◆ **TASK DIRECTIONS**:
Give again, unaltered, the lines of the listing below that run from the line having "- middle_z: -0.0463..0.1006" through the line having "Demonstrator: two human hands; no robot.".

◆ **DATA SECTION**:
■ ■ ■ ■ ■

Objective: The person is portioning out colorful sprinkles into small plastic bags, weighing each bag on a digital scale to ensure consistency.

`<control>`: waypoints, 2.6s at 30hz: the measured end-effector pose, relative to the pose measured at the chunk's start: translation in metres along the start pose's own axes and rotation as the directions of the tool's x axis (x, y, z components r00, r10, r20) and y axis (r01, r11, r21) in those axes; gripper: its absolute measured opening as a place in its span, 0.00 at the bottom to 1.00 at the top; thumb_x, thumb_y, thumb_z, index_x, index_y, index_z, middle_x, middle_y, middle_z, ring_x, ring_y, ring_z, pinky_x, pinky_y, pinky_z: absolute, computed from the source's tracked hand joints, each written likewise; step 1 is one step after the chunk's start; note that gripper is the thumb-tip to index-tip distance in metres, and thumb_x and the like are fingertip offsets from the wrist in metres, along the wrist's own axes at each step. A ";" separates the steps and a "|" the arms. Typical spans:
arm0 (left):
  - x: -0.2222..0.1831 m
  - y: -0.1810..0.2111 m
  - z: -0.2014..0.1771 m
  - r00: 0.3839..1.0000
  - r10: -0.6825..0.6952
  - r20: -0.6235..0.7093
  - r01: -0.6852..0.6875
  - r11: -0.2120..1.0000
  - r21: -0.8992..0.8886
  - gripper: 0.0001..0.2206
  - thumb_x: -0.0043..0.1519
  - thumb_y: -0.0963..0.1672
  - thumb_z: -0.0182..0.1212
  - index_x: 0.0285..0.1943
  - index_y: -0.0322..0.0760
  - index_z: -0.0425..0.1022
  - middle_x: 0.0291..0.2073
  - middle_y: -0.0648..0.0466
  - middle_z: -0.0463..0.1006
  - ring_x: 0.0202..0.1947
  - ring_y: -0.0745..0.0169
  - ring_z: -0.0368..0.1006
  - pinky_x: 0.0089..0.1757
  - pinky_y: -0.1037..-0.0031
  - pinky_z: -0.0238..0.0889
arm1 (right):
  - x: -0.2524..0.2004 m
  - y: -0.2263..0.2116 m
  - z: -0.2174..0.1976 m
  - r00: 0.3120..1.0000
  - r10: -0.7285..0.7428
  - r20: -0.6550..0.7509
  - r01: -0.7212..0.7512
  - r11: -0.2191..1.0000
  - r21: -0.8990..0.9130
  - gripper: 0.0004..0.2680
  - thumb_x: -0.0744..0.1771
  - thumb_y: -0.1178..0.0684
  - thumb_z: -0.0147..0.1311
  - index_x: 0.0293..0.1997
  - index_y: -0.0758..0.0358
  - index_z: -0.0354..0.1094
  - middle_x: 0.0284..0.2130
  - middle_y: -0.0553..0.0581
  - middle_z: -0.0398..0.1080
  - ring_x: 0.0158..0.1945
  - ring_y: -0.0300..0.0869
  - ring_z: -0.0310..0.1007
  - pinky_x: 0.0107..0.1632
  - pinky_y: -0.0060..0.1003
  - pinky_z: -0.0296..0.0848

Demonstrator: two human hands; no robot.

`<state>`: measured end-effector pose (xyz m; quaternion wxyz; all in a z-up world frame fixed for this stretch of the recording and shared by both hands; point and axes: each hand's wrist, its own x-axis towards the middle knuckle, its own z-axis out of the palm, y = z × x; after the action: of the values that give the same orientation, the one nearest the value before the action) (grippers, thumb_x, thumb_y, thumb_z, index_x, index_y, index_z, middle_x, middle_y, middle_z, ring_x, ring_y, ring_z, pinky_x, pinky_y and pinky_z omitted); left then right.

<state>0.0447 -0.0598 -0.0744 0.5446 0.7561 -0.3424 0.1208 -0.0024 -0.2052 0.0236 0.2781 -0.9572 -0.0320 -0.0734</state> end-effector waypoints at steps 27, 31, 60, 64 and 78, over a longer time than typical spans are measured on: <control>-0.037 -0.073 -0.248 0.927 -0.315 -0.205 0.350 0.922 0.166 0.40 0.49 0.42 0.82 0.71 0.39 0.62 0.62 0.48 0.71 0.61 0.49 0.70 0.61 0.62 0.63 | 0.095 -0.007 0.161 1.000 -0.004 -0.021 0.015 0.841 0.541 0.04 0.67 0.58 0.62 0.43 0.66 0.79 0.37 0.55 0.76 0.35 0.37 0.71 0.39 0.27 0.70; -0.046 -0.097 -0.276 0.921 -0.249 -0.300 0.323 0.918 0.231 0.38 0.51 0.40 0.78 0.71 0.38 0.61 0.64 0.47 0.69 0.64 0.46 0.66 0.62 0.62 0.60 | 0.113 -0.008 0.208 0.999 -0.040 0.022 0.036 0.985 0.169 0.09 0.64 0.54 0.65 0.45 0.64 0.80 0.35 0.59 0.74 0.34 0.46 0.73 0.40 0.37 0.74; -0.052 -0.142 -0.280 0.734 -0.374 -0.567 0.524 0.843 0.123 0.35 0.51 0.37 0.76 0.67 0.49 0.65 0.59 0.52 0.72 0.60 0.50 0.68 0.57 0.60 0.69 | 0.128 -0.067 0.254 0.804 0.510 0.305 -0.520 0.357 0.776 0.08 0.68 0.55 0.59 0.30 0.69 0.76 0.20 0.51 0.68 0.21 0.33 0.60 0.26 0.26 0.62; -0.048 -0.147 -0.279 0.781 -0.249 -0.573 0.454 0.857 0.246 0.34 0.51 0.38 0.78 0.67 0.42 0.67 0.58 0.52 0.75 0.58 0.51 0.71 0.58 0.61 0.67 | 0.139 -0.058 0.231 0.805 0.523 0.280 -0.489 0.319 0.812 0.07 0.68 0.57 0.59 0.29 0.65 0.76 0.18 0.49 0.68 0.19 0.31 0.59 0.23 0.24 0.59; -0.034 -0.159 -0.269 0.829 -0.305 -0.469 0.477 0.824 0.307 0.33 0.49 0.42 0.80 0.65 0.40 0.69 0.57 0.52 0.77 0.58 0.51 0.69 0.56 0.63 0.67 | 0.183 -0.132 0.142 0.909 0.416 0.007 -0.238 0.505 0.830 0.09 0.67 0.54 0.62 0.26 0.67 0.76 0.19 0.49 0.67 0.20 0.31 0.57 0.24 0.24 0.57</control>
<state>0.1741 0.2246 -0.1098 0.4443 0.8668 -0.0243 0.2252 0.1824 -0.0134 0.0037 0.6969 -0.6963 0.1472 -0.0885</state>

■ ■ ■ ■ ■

◆ **TASK ANSWER**:
  - middle_z: -0.0463..0.1006
  - ring_x: 0.0202..0.1947
  - ring_y: -0.0745..0.0169
  - ring_z: -0.0368..0.1006
  - pinky_x: 0.0089..0.1757
  - pinky_y: -0.1037..-0.0031
  - pinky_z: -0.0238..0.0889
arm1 (right):
  - x: -0.2524..0.2004 m
  - y: -0.2263..0.2116 m
  - z: -0.2174..0.1976 m
  - r00: 0.3120..1.0000
  - r10: -0.7285..0.7428
  - r20: -0.6550..0.7509
  - r01: -0.7212..0.7512
  - r11: -0.2191..1.0000
  - r21: -0.8990..0.9130
  - gripper: 0.0004..0.2680
  - thumb_x: -0.0744..0.1771
  - thumb_y: -0.1178..0.0684
  - thumb_z: -0.0147..0.1311
  - index_x: 0.0293..0.1997
  - index_y: -0.0758..0.0358
  - index_z: -0.0354..0.1094
  - middle_x: 0.0284..0.2130
  - middle_y: -0.0553..0.0581
  - middle_z: -0.0398..0.1080
  - ring_x: 0.0158..0.1945
  - ring_y: -0.0300..0.0869
  - ring_z: -0.0310..0.1007
  - pinky_x: 0.0107..0.1632
  - pinky_y: -0.0060..0.1003
  - pinky_z: -0.0296..0.0848

Demonstrator: two human hands; no robot.

The required output is now complete.